I tuned in for the 90-minute World Of Warcraft presentation, despite my interest in that actually being represented in negative numbers, and stuck around for the StarCraft happenings too.
I've caught various snippets of StarCraft 2 tournaments since the game was released. I'm familiar enough with the format to have developed a genuine fondness for the shoutcasting escapades of Tasteless & Artosis, but the actual game segments are essentially incomprehensible to me due to the fact I haven't really played it (I've developed a weird mental-block about RTS's the way some people do about mathematics).

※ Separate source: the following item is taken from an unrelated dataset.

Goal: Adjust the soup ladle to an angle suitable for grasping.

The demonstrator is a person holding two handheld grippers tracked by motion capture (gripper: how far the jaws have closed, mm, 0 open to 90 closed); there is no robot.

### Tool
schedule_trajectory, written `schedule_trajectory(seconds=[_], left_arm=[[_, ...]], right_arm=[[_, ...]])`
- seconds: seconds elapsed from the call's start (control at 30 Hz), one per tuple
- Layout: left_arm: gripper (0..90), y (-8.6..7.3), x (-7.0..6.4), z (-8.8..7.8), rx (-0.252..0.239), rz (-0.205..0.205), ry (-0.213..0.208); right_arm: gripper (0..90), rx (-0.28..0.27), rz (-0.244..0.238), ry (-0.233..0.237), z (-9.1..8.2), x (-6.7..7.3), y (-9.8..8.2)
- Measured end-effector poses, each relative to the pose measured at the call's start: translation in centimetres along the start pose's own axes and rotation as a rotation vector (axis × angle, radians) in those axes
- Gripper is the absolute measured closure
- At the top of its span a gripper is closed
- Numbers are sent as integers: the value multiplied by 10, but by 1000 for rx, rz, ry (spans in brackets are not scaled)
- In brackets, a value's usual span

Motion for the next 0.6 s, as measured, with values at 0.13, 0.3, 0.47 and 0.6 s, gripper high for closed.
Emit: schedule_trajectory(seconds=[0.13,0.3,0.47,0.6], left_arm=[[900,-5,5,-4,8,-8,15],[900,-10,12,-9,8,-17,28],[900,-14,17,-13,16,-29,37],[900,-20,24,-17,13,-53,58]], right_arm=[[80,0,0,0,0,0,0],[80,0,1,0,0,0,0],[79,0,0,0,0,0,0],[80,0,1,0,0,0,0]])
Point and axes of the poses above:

I understand it well enough when one group of dudes is attacking another group of dudes - I'm accustomed to the generalities of battling to the death - but to me, all the twiddly in-betweeny parts are indistinguishable from random chaos. Instead of monkeys on typewriters, it's Koreans on mechanical keyboards. The annoying thing is, I realise that I won't ever fully understand what it is that compels thousands of people to watch this stuff so intently until the day I actually learn to play the game myself. And that infuriates me beyond measure.
Impotent infuriation aside, here's a clip Artosis' brief transformation into a teenage schoolgirl at the hands of Tasteless. I laugh like an idiot every single time it hits the 00:35 timestamp, so I feel slightly hypocritical in mocking him for it, but fortunately a camera isn't pointed at my face.
By the way, if you didn't catch it live, I highly suggest you scope the Youtubes for footage of the annual Blizzcon Dance Contest, where astounding excellence inadvertently seeped from every awkward pore. Obviously nothing quite matched up to last year's undead male breaking his leg on stage, but I don't think anything ever will.